Ellison was born in 1929 in Portland, Ore. He earned his bachelor’s and master’s degrees in history from the UW and held faculty positions at the University of Oklahoma and the University of Kansas before returning to the UW in 1968. He retired in 2002.
Besides serving from 1972 to 1977 as director of the Jackson School of International Studies, Ellison also held leadership positions in many major national organizations. He was director of the Kennan Institute for Advanced Russian Studies in Washington, D.C., where his role as a government adviser during the last years of the Cold War was recognized by President Ronald Reagan.
Ellison also took the national lead in establishing language programs in Russia where American students could study. He researched and wrote about Soviet history, post-Soviet international relations and foreign policy toward Western Europe, Sino-Soviet relations, the nature of Gorbachev’s perestroika and the role of post-Soviet Russia in the changing international arena of Northeast Asia.
In 2005 his name was given to the Herbert J. Ellison Center for Russian, East European and Central Asian Studies, funded through a $3 million endowment created with donations from the Ellison family as well as dozens of other contributors. The center funds interdisciplinary research, graduate students, international exchange programs and other initiatives “to advance historical understanding, innovative teaching, and public awareness about this crucial region of the world.”

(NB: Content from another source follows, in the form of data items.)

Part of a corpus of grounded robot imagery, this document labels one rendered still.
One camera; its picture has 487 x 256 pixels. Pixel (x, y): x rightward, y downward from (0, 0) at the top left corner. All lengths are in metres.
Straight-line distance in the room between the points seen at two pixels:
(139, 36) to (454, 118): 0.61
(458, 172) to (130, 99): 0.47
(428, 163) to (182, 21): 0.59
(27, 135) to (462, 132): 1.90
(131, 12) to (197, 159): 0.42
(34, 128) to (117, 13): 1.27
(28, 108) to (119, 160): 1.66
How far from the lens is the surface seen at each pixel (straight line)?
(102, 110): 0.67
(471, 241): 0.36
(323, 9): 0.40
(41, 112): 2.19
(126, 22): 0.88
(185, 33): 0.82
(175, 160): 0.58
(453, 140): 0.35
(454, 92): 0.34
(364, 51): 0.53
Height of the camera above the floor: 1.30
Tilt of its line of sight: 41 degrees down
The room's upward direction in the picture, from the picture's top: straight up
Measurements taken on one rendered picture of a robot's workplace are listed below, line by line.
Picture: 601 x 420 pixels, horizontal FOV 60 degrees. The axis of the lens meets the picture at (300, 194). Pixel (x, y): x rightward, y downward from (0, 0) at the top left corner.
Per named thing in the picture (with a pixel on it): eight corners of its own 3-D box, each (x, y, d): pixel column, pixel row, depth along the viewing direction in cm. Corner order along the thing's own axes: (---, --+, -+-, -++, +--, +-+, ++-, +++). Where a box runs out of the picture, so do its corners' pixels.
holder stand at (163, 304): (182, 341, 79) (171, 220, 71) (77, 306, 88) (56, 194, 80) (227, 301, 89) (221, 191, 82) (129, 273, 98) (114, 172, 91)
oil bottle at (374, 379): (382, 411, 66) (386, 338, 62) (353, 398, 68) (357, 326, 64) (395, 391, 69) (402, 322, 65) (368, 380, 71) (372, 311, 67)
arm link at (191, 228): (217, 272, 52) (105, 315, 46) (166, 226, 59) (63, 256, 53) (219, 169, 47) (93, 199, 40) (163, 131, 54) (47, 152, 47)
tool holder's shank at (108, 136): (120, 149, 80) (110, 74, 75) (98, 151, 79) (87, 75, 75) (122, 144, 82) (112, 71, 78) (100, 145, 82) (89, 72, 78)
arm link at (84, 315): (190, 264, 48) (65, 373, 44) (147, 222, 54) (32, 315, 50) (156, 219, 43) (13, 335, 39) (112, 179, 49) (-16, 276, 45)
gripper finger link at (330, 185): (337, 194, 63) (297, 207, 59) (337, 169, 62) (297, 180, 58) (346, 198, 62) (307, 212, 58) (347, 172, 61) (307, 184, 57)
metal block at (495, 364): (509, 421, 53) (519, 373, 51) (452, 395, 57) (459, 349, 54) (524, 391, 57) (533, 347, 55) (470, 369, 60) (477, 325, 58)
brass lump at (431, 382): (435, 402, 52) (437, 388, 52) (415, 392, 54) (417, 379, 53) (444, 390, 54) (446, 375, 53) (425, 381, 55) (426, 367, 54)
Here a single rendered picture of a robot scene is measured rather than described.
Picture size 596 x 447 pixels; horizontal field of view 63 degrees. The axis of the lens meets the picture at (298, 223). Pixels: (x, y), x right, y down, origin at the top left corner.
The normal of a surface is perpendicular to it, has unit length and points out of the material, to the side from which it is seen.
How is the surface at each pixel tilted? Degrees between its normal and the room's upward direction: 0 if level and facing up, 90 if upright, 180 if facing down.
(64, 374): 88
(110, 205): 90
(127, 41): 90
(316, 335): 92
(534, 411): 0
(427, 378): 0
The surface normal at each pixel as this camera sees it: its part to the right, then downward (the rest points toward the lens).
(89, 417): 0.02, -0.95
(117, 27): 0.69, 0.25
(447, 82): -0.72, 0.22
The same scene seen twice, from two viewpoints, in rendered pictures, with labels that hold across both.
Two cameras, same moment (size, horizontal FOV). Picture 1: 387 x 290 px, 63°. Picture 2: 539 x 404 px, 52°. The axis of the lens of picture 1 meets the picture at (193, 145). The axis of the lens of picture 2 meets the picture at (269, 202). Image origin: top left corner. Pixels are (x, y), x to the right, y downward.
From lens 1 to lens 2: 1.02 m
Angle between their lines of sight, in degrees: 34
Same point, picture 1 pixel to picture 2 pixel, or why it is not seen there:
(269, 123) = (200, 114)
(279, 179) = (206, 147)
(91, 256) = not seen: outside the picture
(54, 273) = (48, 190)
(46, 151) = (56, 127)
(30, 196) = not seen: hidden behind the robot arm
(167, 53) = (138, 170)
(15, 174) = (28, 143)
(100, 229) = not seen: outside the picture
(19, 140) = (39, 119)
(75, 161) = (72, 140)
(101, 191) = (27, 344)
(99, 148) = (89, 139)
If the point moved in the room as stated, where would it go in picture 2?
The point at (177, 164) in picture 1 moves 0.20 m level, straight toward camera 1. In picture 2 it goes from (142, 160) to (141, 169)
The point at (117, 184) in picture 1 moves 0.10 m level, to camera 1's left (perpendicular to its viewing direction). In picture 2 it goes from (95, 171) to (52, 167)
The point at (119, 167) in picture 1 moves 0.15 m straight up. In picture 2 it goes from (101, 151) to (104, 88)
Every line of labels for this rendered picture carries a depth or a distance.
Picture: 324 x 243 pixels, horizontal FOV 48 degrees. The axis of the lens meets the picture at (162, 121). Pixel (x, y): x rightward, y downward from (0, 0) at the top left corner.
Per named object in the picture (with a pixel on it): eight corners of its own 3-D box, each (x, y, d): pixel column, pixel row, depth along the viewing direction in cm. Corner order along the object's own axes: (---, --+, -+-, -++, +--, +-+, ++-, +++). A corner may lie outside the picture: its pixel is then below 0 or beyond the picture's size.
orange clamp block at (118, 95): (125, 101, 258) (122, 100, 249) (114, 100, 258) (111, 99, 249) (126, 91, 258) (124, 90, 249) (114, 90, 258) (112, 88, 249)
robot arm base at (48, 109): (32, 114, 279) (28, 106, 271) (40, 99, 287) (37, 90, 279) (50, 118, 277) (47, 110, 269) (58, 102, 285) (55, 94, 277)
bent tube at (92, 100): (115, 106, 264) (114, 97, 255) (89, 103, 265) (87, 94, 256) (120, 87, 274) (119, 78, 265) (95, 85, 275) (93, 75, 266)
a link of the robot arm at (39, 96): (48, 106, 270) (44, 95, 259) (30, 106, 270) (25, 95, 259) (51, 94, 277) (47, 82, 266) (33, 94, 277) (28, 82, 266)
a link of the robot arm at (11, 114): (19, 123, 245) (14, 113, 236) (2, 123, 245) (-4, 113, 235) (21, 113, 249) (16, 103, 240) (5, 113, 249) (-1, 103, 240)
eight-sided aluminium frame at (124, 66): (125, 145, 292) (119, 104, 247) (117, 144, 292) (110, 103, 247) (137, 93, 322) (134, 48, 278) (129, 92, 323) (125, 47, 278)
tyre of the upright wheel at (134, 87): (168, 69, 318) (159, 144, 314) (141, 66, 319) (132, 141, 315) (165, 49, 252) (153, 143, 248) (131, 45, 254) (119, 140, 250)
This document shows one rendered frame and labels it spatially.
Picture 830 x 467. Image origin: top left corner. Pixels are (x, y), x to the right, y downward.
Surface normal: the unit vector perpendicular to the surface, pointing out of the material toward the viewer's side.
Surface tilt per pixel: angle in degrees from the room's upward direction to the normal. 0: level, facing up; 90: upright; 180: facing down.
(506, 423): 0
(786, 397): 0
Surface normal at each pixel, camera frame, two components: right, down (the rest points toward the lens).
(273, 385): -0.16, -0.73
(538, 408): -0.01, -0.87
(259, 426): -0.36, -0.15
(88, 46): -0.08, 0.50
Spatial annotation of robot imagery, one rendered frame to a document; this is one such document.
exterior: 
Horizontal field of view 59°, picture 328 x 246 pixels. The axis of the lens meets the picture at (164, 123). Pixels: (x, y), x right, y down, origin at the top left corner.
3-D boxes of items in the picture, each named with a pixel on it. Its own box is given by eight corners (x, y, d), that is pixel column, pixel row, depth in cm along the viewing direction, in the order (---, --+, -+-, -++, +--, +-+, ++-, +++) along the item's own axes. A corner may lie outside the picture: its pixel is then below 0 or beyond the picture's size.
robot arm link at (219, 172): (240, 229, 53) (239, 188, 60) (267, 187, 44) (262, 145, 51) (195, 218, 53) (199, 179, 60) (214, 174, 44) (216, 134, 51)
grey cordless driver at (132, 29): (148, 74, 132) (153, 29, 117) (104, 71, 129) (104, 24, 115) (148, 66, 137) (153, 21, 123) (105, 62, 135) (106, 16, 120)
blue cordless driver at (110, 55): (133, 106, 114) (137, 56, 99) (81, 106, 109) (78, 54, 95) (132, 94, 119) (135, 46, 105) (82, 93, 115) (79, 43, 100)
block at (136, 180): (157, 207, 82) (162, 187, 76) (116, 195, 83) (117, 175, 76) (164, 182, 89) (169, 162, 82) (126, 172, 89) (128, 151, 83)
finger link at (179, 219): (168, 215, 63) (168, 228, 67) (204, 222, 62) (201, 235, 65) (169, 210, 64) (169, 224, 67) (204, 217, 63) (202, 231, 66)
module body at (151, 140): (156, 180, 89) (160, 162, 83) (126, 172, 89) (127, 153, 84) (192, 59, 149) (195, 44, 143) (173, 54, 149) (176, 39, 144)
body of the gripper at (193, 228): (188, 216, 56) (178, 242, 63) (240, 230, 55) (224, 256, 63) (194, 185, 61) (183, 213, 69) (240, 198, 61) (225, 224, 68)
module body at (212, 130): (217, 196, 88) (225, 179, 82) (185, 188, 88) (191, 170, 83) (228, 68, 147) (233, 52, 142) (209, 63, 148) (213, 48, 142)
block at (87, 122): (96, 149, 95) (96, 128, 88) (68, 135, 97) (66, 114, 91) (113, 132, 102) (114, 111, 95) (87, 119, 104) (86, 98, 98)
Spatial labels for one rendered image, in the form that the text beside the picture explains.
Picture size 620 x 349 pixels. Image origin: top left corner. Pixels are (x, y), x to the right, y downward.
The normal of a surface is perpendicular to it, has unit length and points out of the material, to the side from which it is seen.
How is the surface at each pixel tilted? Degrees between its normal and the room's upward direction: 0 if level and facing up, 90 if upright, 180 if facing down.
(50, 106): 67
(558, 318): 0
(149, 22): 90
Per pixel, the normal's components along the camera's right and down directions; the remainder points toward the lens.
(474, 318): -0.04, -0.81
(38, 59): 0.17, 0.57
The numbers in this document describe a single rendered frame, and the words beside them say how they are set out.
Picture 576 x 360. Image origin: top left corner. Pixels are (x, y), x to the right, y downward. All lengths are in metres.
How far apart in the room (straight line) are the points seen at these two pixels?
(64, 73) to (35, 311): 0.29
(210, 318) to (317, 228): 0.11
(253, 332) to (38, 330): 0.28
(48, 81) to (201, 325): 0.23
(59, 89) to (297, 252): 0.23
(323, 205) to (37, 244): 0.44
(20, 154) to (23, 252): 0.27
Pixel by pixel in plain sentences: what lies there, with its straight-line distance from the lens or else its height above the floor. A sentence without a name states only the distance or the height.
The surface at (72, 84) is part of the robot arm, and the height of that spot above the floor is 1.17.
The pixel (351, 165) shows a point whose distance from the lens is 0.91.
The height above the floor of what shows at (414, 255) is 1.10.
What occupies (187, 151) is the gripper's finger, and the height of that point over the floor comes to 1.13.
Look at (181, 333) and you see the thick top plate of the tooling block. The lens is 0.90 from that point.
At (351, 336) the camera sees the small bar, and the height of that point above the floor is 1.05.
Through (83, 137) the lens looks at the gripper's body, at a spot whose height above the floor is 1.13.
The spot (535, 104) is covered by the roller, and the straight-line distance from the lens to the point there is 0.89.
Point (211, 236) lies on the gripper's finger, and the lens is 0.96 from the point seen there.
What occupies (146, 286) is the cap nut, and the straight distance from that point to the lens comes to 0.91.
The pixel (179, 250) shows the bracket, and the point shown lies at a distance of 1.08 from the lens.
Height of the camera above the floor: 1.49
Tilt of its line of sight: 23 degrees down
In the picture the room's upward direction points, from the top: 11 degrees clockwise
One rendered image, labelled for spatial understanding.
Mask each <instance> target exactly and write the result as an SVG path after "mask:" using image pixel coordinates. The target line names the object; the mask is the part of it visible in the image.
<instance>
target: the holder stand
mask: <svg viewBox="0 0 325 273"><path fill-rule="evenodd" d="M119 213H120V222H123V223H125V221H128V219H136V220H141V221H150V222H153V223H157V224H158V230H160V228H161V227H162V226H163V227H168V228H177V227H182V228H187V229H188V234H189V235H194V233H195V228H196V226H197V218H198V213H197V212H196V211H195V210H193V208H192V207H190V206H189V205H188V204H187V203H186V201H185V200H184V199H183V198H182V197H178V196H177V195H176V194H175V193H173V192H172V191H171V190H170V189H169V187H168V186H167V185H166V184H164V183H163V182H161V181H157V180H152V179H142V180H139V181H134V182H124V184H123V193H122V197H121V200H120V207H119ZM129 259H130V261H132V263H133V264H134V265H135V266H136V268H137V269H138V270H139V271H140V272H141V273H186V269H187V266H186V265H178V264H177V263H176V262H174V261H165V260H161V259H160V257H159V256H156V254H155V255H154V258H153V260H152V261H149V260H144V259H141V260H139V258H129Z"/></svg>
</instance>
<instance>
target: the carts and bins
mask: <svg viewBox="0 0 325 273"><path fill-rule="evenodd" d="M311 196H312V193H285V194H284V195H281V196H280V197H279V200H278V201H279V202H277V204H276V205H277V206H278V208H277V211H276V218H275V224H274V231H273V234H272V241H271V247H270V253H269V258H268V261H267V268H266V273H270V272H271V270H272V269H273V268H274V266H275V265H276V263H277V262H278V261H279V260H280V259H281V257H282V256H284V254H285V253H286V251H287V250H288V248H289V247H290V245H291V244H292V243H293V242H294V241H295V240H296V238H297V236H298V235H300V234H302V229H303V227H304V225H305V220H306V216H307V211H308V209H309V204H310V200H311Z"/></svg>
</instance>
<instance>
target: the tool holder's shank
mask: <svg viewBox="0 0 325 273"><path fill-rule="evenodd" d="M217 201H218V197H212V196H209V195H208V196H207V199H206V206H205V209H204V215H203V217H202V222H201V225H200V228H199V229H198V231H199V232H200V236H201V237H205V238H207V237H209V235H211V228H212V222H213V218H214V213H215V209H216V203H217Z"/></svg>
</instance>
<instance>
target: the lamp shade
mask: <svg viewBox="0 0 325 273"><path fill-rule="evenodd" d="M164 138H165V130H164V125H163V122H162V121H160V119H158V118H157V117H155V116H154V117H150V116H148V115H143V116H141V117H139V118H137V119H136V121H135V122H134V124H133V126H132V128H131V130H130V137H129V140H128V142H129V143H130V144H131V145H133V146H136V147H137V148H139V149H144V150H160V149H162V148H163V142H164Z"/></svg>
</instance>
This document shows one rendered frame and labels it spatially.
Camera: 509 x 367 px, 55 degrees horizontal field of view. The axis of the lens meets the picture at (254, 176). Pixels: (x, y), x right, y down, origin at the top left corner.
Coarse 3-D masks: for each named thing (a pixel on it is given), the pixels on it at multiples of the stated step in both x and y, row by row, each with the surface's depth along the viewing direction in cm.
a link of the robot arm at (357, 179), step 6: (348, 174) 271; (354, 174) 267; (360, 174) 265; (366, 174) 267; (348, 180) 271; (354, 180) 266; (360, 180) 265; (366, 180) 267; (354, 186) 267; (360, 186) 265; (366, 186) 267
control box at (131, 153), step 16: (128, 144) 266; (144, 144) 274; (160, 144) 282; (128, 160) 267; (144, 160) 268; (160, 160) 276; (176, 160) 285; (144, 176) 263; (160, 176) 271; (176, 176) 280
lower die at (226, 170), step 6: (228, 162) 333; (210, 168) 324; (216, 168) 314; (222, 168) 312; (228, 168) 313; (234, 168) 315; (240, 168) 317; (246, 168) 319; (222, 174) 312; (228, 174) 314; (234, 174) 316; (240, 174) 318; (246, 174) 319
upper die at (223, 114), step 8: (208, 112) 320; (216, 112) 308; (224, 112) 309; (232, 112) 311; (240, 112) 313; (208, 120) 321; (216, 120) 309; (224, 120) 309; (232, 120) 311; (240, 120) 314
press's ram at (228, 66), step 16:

His book “Boris Yeltsin and Russia’s Democratic Transformation” was published in 2006 by the University of Washington Press; critics regarded it as an accessible and well-written look at that era of Russian history. Ellison also served as executive producer and chief consultant for the highly-regarded PBS/BBC television series “Messengers from Moscow,” on the history of the Cold War, as well as the PBS documentary “The Real Boris Yeltsin,” which was nominated for an Emmy award.
Ellison was one of the UW’s most well-loved faculty members. His undergraduate courses on the history of communism and on Soviet and Russian history were perennial favorites, and many of his graduate students went on to distinguished academic careers of their own.
Lara Iglitzin, executive director of the Henry M. Jackson Foundation, said Ellison inspired generations of students to explore Russian studies. “He was an electrifying lecturer. Equally important, he was supportive to students and colleagues, intellectually rigorous, and a leader able to move Soviet and Russian studies forward as the world changed.”
Scott Radnitz, current director of the Ellison Center, said the center “will forever be indebted to Ellison for his vision and leadership in advancing scholarship on our critical region. He was a beloved teacher and an inspiration to many. He will be missed.”
A memorial service for Ellison will be held at 4 p.m. Thursday, Nov. 1, at St. Thomas Episcopal Church in Medina.
Ellison’s family and friends endowed in his honor the Ellison Center for Russian, East European and Central Asian Studies. Those who would like to support the Ellison Center may send donations to the center’s Herbert J. Ellison Endowment.
Ellison’s friend and colleague Pyle added, “He was a prime reason for the university’s world prominence in international studies.”